Task statement → Return the run of lines below that opens with the line containing "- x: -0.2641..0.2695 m" and closes with the line containing "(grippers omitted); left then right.", keeping each one exact.

Supplied records →
BEGIN

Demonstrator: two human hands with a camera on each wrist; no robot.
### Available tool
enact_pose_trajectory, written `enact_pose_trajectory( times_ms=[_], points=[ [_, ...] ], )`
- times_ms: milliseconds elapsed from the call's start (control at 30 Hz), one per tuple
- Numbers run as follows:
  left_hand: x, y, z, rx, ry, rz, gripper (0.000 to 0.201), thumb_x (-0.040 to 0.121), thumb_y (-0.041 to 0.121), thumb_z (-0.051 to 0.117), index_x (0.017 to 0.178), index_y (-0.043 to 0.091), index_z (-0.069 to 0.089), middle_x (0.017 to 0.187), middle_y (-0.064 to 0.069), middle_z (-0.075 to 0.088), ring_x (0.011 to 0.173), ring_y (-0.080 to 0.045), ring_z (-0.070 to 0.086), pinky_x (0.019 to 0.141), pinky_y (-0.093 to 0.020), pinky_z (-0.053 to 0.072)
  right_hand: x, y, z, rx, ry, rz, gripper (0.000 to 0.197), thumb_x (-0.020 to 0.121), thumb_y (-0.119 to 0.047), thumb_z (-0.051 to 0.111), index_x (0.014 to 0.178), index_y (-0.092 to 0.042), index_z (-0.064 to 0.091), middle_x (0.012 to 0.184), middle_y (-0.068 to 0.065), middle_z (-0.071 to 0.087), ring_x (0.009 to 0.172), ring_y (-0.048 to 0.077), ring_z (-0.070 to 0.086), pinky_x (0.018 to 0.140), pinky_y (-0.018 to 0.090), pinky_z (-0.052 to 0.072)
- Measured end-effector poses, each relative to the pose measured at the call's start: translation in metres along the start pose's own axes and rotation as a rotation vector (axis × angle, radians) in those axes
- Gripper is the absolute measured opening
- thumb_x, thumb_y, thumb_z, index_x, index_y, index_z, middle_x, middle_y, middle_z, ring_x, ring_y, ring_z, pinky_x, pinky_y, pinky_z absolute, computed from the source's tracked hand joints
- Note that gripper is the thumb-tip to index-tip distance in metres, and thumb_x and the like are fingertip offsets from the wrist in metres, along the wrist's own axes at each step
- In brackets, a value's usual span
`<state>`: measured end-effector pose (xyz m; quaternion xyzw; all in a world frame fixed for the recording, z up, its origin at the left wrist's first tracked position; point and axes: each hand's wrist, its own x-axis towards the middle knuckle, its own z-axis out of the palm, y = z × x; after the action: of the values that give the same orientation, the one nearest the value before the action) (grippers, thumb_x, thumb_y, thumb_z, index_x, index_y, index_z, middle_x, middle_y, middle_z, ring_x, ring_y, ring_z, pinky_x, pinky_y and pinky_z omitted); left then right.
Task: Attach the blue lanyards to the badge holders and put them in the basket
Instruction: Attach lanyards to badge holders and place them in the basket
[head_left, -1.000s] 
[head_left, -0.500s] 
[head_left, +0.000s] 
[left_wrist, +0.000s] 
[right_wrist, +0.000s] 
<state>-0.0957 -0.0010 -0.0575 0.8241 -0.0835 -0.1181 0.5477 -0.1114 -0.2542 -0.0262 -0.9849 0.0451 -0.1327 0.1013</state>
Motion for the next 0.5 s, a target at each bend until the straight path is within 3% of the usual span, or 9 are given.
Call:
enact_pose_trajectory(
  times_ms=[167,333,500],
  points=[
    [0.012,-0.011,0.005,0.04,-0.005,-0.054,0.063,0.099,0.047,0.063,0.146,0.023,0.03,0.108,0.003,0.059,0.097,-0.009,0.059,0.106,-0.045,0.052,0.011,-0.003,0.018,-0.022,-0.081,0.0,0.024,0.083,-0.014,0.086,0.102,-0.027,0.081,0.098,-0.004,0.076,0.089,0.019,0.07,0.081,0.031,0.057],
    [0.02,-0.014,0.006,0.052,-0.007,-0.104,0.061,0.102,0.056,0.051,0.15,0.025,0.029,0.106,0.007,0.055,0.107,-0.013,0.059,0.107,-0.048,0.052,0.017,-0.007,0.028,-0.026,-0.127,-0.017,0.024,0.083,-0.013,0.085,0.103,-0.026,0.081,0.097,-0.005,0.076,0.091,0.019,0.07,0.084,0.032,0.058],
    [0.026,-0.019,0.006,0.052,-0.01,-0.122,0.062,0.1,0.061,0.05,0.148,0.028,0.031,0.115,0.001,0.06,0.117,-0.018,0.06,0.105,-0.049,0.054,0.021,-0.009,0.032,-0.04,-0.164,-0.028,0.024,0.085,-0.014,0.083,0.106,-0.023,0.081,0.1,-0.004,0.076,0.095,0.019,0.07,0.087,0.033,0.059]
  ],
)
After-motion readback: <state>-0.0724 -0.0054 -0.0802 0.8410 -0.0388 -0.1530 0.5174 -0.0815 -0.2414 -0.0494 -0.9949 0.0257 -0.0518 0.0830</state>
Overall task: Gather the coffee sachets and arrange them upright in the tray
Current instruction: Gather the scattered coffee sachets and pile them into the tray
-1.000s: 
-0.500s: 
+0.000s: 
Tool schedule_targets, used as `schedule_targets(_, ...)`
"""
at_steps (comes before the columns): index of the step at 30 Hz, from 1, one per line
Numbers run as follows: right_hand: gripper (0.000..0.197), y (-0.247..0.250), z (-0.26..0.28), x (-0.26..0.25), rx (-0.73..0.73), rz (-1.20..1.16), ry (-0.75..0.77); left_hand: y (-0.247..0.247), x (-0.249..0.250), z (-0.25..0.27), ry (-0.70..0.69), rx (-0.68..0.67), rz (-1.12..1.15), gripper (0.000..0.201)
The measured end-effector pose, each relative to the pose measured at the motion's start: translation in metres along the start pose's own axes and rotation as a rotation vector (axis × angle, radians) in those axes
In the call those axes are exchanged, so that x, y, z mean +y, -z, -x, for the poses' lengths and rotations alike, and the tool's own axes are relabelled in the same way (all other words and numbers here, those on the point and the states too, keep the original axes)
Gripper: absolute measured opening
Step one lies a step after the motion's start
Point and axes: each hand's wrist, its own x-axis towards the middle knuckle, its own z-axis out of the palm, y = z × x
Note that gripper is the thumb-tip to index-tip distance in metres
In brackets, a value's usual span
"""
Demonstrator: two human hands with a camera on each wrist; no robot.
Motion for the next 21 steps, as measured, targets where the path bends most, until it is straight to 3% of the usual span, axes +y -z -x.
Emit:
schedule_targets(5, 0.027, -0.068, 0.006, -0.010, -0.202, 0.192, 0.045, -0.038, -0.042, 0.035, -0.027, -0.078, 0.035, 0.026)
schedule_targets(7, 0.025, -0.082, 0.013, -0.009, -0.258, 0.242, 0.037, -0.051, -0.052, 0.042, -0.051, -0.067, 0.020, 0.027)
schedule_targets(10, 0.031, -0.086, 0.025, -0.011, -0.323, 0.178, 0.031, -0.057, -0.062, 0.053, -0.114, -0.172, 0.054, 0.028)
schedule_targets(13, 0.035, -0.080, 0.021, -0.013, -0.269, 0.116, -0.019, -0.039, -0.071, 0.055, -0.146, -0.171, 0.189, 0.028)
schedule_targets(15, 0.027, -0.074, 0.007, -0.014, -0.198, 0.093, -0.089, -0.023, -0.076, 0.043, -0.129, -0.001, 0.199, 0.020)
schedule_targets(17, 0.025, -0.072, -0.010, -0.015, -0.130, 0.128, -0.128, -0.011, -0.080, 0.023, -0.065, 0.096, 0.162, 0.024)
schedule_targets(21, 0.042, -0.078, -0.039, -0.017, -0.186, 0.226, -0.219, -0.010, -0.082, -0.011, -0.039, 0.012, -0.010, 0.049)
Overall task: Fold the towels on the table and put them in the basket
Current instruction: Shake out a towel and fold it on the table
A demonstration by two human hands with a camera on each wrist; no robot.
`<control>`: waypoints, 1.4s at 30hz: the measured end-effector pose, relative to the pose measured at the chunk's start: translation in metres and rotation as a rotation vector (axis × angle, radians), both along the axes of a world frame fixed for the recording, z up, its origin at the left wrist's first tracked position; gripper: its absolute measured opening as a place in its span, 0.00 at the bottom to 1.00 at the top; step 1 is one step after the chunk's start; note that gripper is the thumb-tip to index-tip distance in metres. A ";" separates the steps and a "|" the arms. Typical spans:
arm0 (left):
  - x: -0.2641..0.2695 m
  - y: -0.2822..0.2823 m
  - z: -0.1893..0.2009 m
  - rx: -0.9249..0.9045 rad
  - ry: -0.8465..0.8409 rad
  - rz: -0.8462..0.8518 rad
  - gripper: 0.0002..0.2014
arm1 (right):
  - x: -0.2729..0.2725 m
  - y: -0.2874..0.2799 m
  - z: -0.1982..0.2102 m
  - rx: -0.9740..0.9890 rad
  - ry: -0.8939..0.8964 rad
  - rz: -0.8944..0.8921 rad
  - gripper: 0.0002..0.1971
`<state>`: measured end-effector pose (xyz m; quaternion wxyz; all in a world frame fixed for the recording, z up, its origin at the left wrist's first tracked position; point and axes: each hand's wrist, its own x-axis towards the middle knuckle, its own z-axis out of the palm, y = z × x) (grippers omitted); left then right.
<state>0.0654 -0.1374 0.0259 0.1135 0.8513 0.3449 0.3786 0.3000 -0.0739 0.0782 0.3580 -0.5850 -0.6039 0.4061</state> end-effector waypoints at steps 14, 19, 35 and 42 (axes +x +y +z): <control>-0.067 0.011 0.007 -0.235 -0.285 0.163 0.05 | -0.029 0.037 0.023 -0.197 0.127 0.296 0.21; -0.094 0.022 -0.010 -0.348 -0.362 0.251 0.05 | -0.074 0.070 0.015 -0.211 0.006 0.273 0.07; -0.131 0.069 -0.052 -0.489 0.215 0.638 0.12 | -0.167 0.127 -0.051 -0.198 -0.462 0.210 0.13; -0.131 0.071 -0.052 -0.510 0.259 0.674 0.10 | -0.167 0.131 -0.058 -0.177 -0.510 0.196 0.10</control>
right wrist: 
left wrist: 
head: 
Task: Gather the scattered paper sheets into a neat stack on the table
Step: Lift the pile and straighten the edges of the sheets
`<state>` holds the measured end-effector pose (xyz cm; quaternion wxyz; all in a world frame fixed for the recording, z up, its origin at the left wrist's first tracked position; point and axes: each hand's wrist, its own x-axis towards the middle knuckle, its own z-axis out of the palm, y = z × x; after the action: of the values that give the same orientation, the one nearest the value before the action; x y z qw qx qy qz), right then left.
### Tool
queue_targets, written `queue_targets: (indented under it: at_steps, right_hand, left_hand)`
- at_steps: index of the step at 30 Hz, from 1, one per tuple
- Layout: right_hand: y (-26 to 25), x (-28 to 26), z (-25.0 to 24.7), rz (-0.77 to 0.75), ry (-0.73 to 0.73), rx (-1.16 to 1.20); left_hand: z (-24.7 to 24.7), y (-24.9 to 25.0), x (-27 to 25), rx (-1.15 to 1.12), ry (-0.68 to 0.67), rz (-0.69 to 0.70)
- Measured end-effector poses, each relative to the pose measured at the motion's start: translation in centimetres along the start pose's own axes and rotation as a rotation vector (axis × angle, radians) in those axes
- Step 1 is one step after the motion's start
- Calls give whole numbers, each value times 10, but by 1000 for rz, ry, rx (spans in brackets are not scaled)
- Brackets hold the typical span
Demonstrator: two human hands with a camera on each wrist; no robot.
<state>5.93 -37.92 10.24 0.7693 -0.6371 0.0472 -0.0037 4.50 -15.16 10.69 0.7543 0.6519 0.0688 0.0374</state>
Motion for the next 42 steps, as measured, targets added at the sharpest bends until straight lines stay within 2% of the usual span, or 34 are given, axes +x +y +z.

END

Answer box →
  - x: -0.2641..0.2695 m
  - y: -0.2822..0.2823 m
  - z: -0.1893..0.2009 m
  - rx: -0.9249..0.9045 rad
  - ry: -0.8465..0.8409 rad
  - rz: -0.8462..0.8518 rad
  - gripper: 0.0002..0.2014
arm1 (right):
  - x: -0.2729..0.2725 m
  - y: -0.2874..0.2799 m
  - z: -0.1982..0.2102 m
  - rx: -0.9740..0.9890 rad
  - ry: -0.8939..0.8964 rad
  - rz: -0.8944..0.8921 rad
  - gripper: 0.0002..0.1971
`<state>`: measured end-effector pose (xyz m; quaternion wxyz; all in a world frame fixed for the recording, z up, its origin at the left wrist's first tracked position; point and axes: each hand's wrist, its own x-axis towards the middle knuckle, its own z-axis out of the palm, y = z × x) (grippers omitted); left then right.

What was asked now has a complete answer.